Bitcoin is an experiment and it still could fail, say two core developers

Former Blockstream CTO Greg Maxwell and MIT’s Cory Fields have shared their views on possible threats that could cause Bitcoin to fail. Both of them are very unlikely to have a 51 percent attack and are more concerned about a social attack or potential new bug. Her thinking was described in a Forbes article on October 8, 2019.

How to kill bitcoin

Over the past 10 years, Bitcoin has become the honey badger of money as people think that the digital currency is destined to take over the financial world. Bitcoin has survived so many technical attacks, so much internal turmoil, and so much outside criticism that it has earned a reputation for antifragility.

However, some speculators often choose to pursue the difficult task of finding methods that would kill Bitcoin, or at least compromise its security. One of the most celebrated is certainly the risk of a 51 percent attack, in which a single miner manages to take control of more than 51 percent of the mining power, which poses a significant threat to the decentralization of the cryptocurrency.

Another popular option is a coordinated move by governments to ban the use of Bitcoin, which then no longer exists in any meaningful form. The economist Nouriel Roubini is certainly an advocate of this point of view.

However, these two threats are hardly feasible and are more likely to be driven by a bias towards Bitcoin.

Real threats

Gregory Maxwell and Cory Fields, two well-known Bitcoin contributors, instead presented more concrete ideas that could effectively end Bitcoin’s life.

Shared his thoughts on the Reddit forum, stating that the 51 percent attack was pretty unlikely and people were overly obsessed with this potential threat. More emphasis should be placed on what he calls Social Attack, an action that would jeopardize the decentralized nature of Bitcoin in favor of a more centralized model.

This threat is much more real than it seems, as it has appeared in the past with cases like Bitcoin Cash and Bitcoin SV. The problem, according to Maxwell, is related to the public’s understanding of Bitcoin’s value proposition, which is decentralization.

In his opinion, people will “fail to understand, care about, and protect the decentralization properties that make them valuable over centralized alternatives.”

This would be the first reason fake decentralized projects could succeed at the expense of Bitcoin.

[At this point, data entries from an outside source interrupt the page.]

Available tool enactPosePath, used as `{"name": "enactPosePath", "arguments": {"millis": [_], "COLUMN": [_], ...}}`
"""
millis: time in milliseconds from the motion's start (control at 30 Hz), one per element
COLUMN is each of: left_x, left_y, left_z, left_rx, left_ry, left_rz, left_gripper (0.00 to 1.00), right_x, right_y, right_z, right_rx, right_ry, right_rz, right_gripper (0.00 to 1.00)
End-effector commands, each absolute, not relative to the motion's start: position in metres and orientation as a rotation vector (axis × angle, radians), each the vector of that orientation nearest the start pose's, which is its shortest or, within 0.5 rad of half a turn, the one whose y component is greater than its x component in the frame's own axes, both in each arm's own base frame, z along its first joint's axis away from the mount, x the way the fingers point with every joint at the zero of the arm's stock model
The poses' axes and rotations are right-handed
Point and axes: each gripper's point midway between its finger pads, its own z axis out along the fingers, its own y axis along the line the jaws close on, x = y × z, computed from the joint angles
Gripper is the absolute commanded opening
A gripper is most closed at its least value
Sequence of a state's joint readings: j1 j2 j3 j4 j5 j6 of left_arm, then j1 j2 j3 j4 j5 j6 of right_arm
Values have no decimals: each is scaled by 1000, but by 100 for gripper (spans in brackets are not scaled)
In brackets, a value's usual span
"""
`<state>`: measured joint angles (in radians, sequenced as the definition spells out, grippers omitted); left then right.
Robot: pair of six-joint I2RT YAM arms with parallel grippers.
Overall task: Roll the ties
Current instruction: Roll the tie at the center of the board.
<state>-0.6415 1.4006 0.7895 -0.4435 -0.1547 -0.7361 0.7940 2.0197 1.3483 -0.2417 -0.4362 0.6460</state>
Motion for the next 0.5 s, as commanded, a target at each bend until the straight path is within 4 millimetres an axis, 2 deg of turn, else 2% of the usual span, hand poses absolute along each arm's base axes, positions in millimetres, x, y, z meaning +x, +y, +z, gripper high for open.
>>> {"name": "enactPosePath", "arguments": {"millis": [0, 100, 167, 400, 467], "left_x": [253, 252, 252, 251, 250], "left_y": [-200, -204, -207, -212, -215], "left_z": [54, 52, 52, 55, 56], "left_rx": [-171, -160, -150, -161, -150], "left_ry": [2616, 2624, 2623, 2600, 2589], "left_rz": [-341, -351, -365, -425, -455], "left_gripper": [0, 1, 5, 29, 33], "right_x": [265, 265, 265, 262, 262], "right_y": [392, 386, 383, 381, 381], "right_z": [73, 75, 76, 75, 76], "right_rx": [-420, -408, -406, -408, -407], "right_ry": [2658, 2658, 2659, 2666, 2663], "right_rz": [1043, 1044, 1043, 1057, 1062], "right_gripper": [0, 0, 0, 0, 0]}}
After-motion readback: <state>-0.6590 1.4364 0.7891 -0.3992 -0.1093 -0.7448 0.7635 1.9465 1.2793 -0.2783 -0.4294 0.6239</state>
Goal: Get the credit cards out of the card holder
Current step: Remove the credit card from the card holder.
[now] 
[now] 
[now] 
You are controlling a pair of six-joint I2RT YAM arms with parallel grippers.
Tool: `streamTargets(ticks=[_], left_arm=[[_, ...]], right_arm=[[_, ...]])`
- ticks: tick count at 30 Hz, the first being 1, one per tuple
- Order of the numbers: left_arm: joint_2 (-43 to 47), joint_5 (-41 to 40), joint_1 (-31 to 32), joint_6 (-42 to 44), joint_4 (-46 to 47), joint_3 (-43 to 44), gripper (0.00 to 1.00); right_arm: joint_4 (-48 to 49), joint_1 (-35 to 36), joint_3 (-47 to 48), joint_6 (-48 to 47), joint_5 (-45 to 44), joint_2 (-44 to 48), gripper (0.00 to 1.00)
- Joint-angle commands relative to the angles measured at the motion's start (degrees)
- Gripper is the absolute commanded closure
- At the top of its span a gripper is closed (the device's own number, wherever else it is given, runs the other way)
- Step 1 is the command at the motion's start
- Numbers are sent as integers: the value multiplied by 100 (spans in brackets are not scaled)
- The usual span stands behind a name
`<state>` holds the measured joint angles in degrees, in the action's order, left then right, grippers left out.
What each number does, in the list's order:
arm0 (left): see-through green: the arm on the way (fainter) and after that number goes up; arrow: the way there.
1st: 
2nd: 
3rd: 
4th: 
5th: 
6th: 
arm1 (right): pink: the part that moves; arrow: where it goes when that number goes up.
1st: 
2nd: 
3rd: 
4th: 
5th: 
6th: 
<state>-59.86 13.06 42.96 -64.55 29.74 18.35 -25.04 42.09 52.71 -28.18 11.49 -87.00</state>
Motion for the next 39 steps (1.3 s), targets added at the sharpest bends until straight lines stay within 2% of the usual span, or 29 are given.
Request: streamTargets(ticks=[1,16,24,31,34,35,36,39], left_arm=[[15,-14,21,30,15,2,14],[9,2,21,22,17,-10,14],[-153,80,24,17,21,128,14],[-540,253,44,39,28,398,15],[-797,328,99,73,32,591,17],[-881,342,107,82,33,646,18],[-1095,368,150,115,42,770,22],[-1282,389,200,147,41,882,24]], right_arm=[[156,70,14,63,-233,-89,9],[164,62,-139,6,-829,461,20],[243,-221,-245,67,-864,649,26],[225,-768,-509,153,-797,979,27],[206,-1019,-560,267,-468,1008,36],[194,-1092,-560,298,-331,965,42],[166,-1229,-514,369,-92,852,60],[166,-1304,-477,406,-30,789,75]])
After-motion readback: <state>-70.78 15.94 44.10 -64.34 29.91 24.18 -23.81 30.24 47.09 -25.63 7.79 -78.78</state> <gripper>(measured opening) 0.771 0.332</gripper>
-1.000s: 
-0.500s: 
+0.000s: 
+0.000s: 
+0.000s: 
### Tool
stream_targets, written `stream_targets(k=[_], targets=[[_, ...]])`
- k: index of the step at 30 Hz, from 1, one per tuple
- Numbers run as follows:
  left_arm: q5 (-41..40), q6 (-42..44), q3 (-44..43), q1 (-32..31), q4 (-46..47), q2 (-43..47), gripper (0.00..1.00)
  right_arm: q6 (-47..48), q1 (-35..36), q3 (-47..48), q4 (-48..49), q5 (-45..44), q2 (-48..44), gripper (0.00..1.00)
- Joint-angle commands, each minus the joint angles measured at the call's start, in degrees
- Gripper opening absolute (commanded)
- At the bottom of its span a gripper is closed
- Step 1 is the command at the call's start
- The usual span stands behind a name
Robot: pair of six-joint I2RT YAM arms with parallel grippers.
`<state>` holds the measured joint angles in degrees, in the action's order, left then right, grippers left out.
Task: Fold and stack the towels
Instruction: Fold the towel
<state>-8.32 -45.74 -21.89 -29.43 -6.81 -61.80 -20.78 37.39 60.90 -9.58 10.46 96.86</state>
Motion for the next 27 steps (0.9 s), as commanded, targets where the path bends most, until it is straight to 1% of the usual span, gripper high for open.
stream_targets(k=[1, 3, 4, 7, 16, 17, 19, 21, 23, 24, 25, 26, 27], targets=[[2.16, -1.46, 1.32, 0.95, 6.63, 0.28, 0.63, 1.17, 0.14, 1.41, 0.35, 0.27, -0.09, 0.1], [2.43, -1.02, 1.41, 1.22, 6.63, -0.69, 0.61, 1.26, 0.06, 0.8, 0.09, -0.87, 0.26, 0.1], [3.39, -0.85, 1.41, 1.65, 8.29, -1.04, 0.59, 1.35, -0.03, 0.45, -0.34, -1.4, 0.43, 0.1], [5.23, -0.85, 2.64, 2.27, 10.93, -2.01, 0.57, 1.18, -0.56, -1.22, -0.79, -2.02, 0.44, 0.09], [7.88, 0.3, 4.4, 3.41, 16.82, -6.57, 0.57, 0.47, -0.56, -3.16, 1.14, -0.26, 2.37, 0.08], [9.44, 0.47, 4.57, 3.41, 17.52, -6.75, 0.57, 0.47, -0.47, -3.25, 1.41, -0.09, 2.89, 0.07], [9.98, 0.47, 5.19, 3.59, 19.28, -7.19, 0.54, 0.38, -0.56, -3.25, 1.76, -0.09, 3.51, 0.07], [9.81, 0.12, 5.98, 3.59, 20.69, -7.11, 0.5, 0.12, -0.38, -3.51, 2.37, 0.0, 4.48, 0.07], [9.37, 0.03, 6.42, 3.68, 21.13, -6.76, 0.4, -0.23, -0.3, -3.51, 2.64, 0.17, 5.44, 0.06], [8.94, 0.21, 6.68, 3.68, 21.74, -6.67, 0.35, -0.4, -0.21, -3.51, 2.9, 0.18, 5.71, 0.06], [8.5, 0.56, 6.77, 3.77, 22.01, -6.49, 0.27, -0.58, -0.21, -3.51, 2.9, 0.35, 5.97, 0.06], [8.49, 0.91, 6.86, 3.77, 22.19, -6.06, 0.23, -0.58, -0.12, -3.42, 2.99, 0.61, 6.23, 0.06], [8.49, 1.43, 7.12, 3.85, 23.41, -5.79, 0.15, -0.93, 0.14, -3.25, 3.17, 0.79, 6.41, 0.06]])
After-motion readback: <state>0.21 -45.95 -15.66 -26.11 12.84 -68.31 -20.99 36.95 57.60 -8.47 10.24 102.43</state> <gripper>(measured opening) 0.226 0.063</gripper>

Cory Fields agrees with Blockstream’s former CTO on the risk of a 51 percent attack. However, during a talk at the MIT Media Lab Cryptoeconomic Systems Summit, Fields explains how an accidental mistake could be the Achilles heel for Bitcoin.

This type of threat is relatively common in cryptocurrency projects and also very difficult to get rid of as it requires a lot of work from the developers. For this very reason, the conclusion of Cory’s talk was a call for other Bitcoin developers to form a working group to reduce the incidence of this type of attack over the next 10 years.